McCue believes the industry has some tough times ahead. "A number of well-known firms are not going to survive as they currently are, because there is a lot of supply chasing too little revenue, taking into account demand and declining prices," he said. "Some wire-based competitive local exchange carriers (CLECs) out there can't do what they promised to do when they took on debt. They can't sell their assets to anyone else because they overvalued them to borrow more money in the first place, capitalizing labor and things that aren't really hard assets.

"Some CLECs might actually have covenants requiring them to pay money to their debt holders to cover shortfalls between sales prices and the valuations established to borrow," he added. "That house of cards is unsustainable and is a recipe for a downward spiral for some of them."

When it shakes out, "probably over the next 12 months," McCue projects that "somebody is going to be able to own local, long-distance, international and Internet transport assets for pennies on the investment dollar; there will be a consolidation, and then the market will right itself. But there will be a whole new crop of investors that make out there."

The dark horse in the telecom race, of course, is the growing use of wireless technology. "Unlike Europe and other parts of the world, the U.S. has long been fixated on landlines. But eventually, wireless certainly has the potential to surpass landline usage," Meyer said. "One could imagine that in 10 years, everyone will have a third-generation (3G) wireless phone, and the whole infrastructure will revolve around these fancy devices."

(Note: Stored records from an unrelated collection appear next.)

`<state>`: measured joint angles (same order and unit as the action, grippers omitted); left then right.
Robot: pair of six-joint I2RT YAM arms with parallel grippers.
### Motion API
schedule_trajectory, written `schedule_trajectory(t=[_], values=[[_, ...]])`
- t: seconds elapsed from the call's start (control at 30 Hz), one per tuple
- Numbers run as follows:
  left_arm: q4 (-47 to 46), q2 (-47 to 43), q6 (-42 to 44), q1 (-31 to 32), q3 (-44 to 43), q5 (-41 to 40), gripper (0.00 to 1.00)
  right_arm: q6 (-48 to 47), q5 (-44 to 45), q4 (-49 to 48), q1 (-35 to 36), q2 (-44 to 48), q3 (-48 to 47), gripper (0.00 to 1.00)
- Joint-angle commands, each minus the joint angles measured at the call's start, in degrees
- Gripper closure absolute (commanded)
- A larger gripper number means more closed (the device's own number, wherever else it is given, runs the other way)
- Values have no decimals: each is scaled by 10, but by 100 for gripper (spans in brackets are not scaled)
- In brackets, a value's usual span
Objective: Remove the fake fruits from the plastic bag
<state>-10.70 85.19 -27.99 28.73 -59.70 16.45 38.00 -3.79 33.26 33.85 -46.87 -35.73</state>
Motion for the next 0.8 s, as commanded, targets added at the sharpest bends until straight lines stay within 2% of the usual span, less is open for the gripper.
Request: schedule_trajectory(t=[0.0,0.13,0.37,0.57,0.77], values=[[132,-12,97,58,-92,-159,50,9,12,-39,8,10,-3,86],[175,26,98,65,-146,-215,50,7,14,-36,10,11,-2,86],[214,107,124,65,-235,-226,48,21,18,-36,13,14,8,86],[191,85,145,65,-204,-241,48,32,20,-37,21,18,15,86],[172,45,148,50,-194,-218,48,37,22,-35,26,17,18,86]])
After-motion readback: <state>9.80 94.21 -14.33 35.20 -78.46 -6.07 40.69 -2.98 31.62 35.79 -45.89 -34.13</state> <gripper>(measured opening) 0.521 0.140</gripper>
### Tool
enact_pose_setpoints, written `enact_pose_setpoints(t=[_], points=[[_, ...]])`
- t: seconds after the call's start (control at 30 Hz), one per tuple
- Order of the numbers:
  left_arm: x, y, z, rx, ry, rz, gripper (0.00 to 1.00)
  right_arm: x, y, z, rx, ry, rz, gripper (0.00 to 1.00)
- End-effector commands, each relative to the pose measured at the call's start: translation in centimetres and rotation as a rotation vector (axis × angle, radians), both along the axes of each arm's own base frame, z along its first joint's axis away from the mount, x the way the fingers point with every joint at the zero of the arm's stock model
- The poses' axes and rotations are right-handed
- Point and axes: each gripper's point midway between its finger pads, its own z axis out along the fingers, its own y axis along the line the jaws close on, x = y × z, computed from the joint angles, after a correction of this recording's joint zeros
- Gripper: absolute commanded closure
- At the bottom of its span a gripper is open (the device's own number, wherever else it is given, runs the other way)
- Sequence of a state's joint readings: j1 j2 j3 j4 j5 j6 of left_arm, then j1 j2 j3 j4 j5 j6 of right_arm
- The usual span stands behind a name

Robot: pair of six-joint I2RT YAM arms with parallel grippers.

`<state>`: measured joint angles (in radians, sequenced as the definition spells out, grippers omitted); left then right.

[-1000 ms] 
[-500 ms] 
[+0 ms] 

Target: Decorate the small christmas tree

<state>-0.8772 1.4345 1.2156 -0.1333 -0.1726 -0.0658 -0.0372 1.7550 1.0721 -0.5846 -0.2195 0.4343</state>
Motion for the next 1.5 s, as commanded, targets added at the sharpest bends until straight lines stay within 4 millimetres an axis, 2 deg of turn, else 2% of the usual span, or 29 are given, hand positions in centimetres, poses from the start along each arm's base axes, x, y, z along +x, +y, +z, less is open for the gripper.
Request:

McCue has a similar take on the issue. "I am more and more impressed with the future impact of wireless. It is expensive to remain a player in that niche, however, and there are going to be two or three more technology upgrades before any of these players know what market share they'll end up with," he said. "The recent calling plans suggest that there will be increasing cross-elasticity effects on the long-distance and wired local businesses. It may not pay to be the sixth competitor in a market--but maybe a national player can do OK as the third or fourth."